David Calvo - Minuscules flocons de neige

David Calvo - Minuscules flocons de neige

Avec "Minuscules flocons de neige depuis dix minutes", radiographie poétique des mythes qui hantent notre modernité connectée et surinformée, David Calvo signe certainement son meilleur roman. Qui a dit que la littérature française était morte ?
- Lire la présentation de Minuscules flocons de neige... sur le blog livres

Sur ta page myspace tu écris : "Writing science-fiction today ? Why not, we are all living in a TRON remake". Que penses-tu justement, à l'aune de cette situation, du fait d'écrire de la science-fiction dans un monde qui est devenu pour une bonne part la fiction de la science ?
Personnellement, je n'ai pas l'impression d'écrire de la SF. Ou alors, j'écris une impression de SF, une silhouette moulée dans la neige poudreuse. Une SF noétique, un jeu de signes, de gestes, de simulacres - l'illusion comme une faille dans une société sans merveilleux. Il n'y a aucun malheur pour moi dans cette illusion de vie, dans cette reproduction. Il s'agit d'un processus conscient de départ de la réalité, d'une recherche de grace, mais avec Godzilla, parce que c'est plus fun qu'un cygne.

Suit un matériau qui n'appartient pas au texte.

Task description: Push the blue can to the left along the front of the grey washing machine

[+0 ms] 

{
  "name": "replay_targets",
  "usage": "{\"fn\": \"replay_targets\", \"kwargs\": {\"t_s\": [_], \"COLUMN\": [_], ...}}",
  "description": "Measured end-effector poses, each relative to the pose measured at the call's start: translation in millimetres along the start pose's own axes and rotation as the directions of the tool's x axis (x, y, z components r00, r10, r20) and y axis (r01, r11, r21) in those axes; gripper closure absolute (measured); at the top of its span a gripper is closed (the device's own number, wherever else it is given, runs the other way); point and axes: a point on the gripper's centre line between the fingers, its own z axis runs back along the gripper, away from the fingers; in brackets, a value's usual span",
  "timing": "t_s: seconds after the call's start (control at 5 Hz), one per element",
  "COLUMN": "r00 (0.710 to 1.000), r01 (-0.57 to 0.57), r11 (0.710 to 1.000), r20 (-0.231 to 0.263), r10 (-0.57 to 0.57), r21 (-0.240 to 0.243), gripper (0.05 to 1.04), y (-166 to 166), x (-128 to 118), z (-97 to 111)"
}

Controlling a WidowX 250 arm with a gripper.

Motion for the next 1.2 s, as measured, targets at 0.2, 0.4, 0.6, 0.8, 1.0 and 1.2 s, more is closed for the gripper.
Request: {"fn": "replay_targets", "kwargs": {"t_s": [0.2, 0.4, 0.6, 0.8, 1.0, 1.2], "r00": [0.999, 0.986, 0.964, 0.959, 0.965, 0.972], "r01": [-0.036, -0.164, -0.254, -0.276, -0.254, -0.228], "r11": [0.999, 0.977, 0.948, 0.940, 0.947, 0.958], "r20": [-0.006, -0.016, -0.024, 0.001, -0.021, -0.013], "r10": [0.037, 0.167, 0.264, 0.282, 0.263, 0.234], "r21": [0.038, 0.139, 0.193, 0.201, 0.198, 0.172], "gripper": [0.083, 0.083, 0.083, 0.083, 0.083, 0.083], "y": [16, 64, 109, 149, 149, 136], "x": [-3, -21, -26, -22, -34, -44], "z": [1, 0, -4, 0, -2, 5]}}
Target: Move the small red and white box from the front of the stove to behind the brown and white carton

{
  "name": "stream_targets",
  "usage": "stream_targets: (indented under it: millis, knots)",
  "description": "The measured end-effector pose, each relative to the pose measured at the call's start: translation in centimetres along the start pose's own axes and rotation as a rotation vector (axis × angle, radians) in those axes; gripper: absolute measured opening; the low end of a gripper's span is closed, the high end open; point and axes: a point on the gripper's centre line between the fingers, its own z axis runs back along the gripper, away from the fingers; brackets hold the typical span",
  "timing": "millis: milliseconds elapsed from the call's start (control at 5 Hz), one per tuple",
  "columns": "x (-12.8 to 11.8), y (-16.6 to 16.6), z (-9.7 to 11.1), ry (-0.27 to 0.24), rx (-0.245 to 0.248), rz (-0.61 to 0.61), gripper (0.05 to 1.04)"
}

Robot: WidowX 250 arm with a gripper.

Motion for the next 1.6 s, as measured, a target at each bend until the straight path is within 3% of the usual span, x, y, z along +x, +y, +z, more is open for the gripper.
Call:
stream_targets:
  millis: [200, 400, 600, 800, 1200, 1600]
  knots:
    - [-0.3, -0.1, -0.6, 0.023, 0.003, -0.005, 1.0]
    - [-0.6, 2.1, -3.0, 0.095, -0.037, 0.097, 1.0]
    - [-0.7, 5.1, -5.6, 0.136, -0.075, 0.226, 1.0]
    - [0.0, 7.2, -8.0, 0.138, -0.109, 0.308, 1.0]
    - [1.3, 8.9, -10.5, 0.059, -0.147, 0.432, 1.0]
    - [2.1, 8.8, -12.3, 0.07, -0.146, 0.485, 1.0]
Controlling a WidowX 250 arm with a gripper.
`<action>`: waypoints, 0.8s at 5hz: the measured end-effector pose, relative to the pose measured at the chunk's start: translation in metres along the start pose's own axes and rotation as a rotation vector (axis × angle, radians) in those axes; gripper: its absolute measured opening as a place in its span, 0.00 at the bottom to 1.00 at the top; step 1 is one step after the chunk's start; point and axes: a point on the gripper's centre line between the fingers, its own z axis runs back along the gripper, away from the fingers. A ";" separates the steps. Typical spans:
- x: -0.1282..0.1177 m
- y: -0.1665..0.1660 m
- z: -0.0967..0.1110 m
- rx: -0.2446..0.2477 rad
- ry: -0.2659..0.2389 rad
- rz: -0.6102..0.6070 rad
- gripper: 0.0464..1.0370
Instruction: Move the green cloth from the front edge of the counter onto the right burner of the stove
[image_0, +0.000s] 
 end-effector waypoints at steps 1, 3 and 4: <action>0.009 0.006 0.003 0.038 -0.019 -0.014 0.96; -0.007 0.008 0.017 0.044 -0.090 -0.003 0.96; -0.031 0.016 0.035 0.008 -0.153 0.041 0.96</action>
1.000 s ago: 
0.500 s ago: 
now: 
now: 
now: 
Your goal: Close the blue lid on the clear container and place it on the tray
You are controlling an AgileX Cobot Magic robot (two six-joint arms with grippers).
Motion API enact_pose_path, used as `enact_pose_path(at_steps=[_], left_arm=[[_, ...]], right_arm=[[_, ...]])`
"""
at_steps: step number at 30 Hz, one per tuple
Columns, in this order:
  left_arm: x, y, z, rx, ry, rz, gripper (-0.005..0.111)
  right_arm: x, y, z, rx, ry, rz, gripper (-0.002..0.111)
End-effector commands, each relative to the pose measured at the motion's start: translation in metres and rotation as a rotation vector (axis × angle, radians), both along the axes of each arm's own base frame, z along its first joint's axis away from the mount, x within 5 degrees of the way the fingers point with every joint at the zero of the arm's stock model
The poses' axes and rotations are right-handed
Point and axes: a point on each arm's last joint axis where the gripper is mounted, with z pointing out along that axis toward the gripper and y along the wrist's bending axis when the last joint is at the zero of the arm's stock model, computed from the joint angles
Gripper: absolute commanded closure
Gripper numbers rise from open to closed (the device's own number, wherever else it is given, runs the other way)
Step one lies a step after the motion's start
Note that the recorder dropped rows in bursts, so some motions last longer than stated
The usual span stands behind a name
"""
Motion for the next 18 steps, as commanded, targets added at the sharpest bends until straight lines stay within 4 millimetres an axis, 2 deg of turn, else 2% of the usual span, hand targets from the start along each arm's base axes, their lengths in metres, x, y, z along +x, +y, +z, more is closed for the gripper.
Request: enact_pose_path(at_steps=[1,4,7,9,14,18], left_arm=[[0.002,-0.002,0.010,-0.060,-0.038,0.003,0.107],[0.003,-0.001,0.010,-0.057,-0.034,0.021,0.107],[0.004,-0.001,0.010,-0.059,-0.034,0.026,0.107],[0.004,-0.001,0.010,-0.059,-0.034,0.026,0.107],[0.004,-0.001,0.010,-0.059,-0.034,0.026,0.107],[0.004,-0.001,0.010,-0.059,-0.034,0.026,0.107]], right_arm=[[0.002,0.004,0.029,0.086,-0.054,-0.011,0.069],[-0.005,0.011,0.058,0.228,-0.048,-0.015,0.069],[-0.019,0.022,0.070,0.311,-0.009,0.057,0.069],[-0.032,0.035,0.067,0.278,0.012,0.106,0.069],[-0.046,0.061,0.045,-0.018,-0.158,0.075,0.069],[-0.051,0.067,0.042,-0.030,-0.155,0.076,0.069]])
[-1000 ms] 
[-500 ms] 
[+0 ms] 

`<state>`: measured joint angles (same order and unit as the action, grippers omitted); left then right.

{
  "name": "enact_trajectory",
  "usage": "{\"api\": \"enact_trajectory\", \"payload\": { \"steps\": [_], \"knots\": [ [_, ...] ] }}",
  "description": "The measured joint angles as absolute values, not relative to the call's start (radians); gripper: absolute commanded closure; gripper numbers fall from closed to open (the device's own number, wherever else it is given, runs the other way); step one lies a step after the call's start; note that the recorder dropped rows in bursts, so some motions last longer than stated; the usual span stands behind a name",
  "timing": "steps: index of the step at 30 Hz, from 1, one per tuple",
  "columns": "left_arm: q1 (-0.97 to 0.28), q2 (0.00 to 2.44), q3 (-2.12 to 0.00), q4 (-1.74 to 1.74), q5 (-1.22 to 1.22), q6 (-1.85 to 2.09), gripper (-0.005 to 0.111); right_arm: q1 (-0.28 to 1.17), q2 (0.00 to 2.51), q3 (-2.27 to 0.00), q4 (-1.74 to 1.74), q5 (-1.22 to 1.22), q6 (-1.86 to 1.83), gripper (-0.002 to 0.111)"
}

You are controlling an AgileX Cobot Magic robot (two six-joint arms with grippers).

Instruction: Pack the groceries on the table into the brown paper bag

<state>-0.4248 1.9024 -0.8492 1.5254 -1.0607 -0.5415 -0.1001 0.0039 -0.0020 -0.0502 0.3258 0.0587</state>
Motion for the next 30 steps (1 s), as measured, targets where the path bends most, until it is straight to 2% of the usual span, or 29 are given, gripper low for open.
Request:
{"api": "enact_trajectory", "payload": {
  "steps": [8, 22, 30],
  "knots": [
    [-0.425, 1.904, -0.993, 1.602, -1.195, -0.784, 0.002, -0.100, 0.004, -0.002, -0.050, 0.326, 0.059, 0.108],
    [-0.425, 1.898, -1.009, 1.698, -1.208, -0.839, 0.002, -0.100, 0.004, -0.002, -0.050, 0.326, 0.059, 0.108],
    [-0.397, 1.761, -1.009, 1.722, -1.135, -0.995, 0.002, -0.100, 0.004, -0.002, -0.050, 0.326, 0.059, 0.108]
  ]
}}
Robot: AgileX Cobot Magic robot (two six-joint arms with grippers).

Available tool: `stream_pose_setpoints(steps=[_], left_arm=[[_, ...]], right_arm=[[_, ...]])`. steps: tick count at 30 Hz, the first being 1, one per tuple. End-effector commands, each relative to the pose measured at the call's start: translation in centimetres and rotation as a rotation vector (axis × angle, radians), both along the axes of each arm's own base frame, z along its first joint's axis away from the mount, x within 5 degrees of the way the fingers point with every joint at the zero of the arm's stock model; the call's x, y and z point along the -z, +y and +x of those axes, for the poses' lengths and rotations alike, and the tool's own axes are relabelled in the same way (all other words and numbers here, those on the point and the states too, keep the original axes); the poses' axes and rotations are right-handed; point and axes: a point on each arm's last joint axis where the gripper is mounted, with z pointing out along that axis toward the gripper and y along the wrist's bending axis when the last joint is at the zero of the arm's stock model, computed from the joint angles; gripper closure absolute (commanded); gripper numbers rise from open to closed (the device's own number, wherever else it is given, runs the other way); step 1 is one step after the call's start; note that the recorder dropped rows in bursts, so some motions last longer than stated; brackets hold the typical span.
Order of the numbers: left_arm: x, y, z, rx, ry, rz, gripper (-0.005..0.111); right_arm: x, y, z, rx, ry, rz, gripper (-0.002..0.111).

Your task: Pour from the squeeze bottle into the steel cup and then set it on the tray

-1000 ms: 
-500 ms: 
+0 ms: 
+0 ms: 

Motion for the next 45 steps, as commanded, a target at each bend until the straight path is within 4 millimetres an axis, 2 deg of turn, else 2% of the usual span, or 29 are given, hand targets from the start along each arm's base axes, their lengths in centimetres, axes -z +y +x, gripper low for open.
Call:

Quels sont les auteurs qui t'ont le plus marqués dans ce domaine ?
Gibson, je crois. Le cyberpunk a été une grosse claque, autant pour le contexte (très années 80) que pour la vision - Gibson a déduit la nature de la matrice des traces simplissimes de son écran de l'époque, c'est très beau, même si finalement, le cyberpunk c'est avant tout l'idée d'aller sur la matrice plutôt que d'en servir. J'ai lu beaucoup de SF, ça a cartographié mon imaginaire, et quand je lis de la fiction, c'est toujours de la SF - il s'agit pour moi de la seule forme où se trouve encore une légitimité de littérature.
Je n'ai jamais beaucoup lu de fantasy, et pourtant, c'est de la fantasy que je me sens finalement le plus proche aujourd'hui : quand l'idée derrière la technologie est plus intéressante que son application pratique.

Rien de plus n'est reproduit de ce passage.